● Requirement: Your answer should be every line below that includes the word "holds".

● Data segment:

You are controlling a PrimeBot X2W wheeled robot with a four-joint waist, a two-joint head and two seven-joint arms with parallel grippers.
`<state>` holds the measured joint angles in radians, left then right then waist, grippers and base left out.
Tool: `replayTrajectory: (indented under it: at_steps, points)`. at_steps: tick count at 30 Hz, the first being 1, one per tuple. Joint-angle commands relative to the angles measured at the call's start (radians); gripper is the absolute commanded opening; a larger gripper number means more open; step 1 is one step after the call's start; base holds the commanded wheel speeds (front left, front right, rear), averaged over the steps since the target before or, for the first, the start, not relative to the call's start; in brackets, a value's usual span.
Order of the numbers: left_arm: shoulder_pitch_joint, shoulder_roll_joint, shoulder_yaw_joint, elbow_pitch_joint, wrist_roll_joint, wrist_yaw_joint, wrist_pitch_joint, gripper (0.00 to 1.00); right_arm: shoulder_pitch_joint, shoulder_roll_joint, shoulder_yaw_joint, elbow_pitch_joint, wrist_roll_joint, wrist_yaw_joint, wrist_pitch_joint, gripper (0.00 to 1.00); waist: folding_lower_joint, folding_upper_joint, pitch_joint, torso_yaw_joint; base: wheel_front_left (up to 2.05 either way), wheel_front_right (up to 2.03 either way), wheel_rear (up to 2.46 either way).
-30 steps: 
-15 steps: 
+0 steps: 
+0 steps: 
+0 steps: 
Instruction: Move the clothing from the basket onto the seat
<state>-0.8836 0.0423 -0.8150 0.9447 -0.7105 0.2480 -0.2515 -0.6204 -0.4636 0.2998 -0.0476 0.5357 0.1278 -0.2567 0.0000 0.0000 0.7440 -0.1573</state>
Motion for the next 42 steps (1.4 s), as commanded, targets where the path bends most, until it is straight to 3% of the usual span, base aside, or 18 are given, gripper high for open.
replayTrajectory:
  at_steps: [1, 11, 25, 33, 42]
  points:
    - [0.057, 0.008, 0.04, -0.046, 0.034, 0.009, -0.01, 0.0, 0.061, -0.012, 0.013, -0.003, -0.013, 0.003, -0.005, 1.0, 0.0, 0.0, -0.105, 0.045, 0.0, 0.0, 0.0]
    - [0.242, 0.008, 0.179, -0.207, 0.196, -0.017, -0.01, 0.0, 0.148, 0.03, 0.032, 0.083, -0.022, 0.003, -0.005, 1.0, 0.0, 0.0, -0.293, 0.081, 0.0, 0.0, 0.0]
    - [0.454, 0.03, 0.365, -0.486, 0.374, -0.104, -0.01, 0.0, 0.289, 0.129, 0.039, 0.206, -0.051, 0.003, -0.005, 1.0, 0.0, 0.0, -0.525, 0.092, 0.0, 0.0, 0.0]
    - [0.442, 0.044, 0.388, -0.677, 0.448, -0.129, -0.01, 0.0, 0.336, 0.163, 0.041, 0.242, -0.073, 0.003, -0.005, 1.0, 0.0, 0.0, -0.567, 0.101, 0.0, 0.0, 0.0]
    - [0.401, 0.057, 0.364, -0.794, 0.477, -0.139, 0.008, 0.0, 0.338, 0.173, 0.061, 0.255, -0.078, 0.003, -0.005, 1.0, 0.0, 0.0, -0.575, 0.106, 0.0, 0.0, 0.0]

● Response:
`<state>` holds the measured joint angles in radians, left then right then waist, grippers and base left out.
Tool: `replayTrajectory: (indented under it: at_steps, points)`. at_steps: tick count at 30 Hz, the first being 1, one per tuple. Joint-angle commands relative to the angles measured at the call's start (radians); gripper is the absolute commanded opening; a larger gripper number means more open; step 1 is one step after the call's start; base holds the commanded wheel speeds (front left, front right, rear), averaged over the steps since the target before or, for the first, the start, not relative to the call's start; in brackets, a value's usual span.

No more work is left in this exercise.